§ What is needed: Retype, exactly as they appear below, the lines between the line holding "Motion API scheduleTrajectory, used" and the line holding "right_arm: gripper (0", both ends included.

··· Raw data ···

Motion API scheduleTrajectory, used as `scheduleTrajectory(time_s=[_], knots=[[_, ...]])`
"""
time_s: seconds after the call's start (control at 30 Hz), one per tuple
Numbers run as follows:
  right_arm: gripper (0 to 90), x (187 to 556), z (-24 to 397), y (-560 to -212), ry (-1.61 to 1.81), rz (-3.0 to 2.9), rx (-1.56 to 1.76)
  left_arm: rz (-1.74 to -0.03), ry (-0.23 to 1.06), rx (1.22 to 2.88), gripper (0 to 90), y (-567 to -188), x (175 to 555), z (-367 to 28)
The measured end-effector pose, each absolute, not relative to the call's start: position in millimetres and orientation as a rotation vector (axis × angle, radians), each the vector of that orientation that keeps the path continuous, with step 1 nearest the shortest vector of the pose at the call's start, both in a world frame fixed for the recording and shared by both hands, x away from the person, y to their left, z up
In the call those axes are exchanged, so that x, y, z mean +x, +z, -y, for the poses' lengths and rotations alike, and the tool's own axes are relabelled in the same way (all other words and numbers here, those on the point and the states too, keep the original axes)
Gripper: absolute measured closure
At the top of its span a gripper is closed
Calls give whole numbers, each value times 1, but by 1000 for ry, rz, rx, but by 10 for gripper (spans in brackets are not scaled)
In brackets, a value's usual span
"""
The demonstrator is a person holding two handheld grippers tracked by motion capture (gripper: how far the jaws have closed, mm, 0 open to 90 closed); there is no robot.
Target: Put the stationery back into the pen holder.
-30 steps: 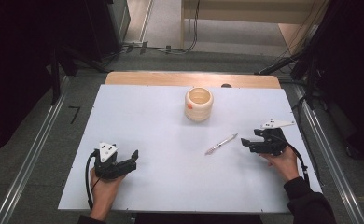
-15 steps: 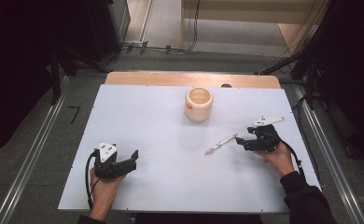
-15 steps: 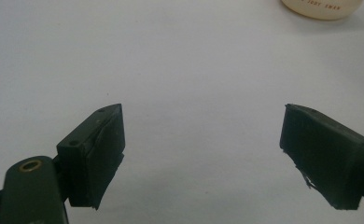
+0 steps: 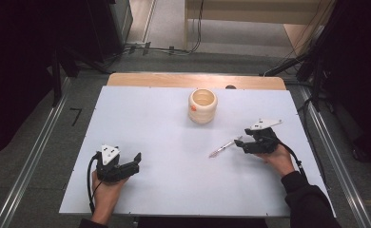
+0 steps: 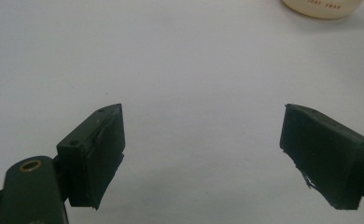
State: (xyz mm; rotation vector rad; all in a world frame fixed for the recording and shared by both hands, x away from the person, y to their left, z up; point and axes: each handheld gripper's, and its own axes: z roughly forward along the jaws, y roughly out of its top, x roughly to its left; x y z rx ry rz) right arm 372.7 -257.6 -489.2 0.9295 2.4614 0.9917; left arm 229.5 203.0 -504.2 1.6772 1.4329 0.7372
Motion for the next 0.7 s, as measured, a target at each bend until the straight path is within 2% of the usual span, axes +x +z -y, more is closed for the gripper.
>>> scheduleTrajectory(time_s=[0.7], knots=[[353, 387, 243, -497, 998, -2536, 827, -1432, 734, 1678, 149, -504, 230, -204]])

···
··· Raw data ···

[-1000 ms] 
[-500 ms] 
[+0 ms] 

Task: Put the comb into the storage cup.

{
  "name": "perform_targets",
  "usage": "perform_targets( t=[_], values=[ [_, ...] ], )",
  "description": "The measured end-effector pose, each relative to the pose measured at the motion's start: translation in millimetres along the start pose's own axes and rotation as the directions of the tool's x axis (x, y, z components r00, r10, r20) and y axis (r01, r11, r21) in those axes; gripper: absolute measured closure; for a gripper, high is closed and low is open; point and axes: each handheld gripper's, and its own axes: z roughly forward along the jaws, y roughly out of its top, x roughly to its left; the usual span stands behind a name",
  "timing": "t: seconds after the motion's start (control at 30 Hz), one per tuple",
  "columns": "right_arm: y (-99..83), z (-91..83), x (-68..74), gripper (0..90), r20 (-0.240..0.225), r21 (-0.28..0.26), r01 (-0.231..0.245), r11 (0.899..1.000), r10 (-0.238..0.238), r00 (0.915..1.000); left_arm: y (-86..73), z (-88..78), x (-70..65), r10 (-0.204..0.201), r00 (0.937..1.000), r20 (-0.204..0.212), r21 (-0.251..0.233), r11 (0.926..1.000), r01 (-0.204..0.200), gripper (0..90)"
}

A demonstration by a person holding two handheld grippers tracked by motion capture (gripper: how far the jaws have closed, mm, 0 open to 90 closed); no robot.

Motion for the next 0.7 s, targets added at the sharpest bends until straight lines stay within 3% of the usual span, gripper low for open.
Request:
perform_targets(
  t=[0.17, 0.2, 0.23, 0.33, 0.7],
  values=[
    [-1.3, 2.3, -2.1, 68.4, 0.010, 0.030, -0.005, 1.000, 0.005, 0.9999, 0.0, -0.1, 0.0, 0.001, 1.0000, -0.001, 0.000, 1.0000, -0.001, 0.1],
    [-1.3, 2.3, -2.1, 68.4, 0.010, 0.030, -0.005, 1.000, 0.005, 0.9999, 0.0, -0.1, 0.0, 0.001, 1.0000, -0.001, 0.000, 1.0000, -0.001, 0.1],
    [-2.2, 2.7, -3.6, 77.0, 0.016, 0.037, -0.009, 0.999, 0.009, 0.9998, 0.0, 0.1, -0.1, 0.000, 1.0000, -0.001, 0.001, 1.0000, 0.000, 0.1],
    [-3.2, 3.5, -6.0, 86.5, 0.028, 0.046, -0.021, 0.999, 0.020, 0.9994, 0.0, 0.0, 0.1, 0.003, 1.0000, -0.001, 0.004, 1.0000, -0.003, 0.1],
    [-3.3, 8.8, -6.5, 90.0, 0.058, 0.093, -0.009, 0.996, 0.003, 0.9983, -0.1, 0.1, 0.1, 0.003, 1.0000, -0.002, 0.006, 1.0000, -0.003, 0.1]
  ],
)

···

§ Exercise response:
Motion API scheduleTrajectory, used as `scheduleTrajectory(time_s=[_], knots=[[_, ...]])`
"""
time_s: seconds after the call's start (control at 30 Hz), one per tuple
Numbers run as follows:
  right_arm: gripper (0 to 90), x (187 to 556), z (-24 to 397), y (-560 to -212), ry (-1.61 to 1.81), rz (-3.0 to 2.9), rx (-1.56 to 1.76)

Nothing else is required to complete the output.